Extracted records:
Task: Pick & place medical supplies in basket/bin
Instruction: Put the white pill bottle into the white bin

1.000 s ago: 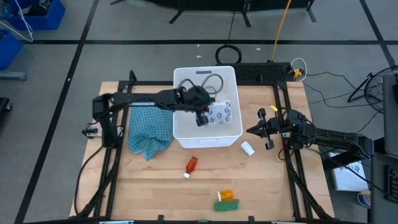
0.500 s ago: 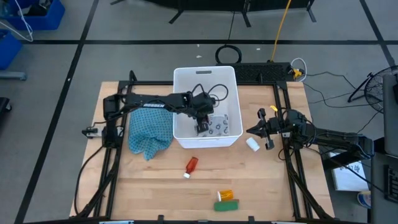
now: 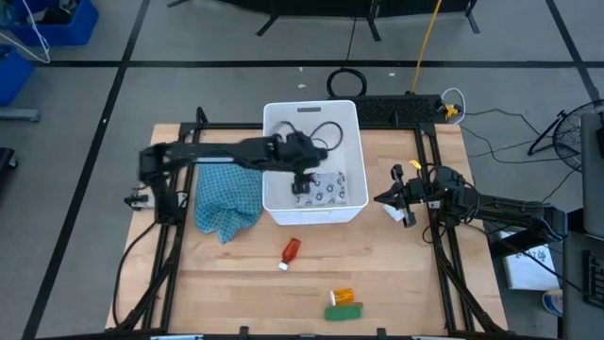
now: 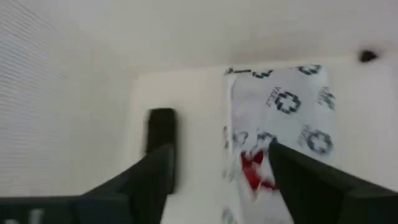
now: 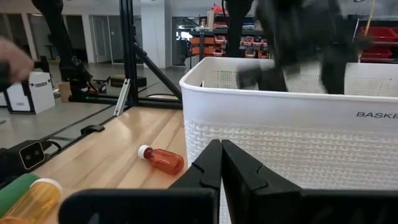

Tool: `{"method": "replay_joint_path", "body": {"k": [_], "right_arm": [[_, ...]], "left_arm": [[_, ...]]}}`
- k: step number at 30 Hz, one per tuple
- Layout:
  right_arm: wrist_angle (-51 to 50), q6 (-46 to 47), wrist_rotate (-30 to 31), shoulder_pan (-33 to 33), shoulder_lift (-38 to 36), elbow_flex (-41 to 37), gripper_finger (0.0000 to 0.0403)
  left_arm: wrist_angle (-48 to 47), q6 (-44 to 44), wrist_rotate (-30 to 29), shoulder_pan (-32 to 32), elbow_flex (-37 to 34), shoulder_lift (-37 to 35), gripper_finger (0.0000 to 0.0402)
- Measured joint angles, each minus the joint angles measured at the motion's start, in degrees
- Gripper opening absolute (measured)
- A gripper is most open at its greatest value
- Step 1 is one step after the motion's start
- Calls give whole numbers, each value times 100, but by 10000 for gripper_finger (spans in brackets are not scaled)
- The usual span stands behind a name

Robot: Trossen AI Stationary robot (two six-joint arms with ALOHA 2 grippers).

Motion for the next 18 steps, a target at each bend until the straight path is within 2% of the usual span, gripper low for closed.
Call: {"method": "replay_joint_path", "body": {"k": [4,6,8,12,17,18], "right_arm": [[27,0,8,0,7,0,0],[39,1,7,0,13,1,0],[63,0,11,0,20,1,0],[66,-5,15,0,22,0,0],[239,-15,160,0,24,0,0],[286,-25,173,-2,22,0,0]], "left_arm": [[-121,468,-27,-304,89,-1045,315],[-289,675,-17,-475,89,-1626,312],[-746,801,13,-647,89,-2166,289],[-1562,649,156,-881,-232,-3120,194],[-1290,262,26,-885,-1600,-4372,36],[-1178,164,2,-855,-1914,-4586,19]]}}
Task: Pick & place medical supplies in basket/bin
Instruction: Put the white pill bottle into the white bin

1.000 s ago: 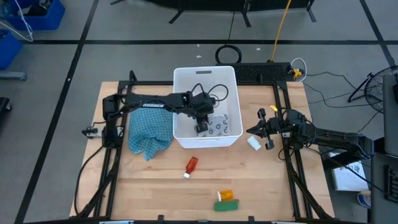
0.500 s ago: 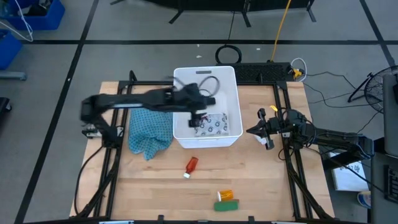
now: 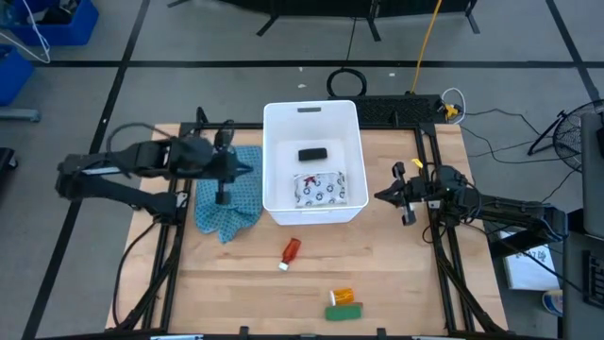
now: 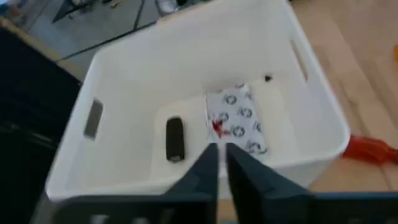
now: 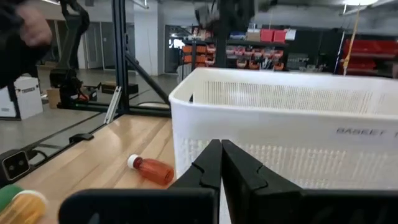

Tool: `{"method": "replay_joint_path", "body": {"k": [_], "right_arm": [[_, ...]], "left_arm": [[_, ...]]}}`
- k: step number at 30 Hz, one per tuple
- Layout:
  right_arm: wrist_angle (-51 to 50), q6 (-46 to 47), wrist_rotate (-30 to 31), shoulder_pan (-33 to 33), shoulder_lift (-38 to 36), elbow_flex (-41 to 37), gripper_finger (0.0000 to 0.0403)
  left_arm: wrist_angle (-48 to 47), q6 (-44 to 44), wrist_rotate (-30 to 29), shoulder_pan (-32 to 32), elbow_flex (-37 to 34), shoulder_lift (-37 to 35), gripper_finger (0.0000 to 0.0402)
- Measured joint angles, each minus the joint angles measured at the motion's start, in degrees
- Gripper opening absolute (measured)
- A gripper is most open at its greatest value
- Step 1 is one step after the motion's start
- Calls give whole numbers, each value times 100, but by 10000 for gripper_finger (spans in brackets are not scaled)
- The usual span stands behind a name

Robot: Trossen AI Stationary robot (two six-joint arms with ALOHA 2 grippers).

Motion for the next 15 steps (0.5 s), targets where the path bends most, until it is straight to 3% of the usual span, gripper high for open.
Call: {"method": "replay_joint_path", "body": {"k": [4,9,15], "right_arm": [[34,-155,-31,2,0,0,0],[57,-182,-28,2,0,1,0],[64,-221,-4,1,0,2,0]], "left_arm": [[938,-74,156,75,-1386,-859,19],[3029,541,1419,236,-3175,-1717,4],[4760,-156,1666,443,-4624,-2929,3]]}}
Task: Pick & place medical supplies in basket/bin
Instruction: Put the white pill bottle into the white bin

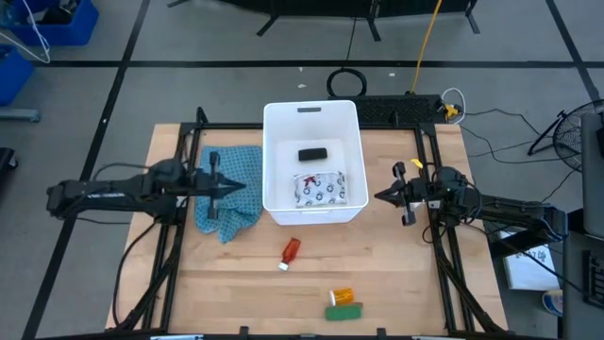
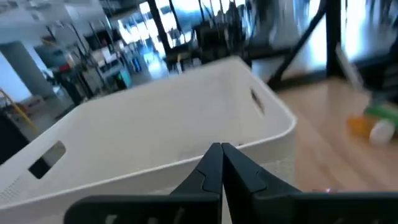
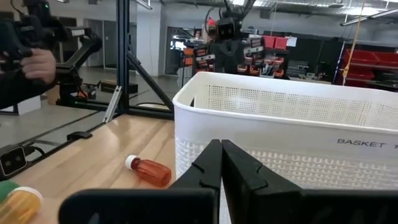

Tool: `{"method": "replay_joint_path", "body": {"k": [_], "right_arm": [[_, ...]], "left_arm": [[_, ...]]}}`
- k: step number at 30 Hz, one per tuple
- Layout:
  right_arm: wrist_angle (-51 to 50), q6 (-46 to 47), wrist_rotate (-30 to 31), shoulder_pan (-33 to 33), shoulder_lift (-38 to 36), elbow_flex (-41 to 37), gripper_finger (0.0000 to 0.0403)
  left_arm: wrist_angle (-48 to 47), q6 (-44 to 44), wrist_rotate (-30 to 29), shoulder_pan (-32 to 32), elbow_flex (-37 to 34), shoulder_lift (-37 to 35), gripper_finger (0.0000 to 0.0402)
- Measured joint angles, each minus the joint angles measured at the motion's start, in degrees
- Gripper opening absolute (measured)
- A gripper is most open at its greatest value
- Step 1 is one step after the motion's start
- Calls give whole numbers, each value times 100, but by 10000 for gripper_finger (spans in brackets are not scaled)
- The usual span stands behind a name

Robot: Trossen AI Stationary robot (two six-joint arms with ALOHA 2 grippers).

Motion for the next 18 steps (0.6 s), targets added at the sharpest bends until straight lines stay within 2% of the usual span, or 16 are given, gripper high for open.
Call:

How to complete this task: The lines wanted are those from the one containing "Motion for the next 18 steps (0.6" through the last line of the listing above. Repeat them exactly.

Task answer:
Motion for the next 18 steps (0.6 s), targets added at the sharpest bends until straight lines stay within 2% of the usual span, or 16 are given, gripper high for open.
Call:

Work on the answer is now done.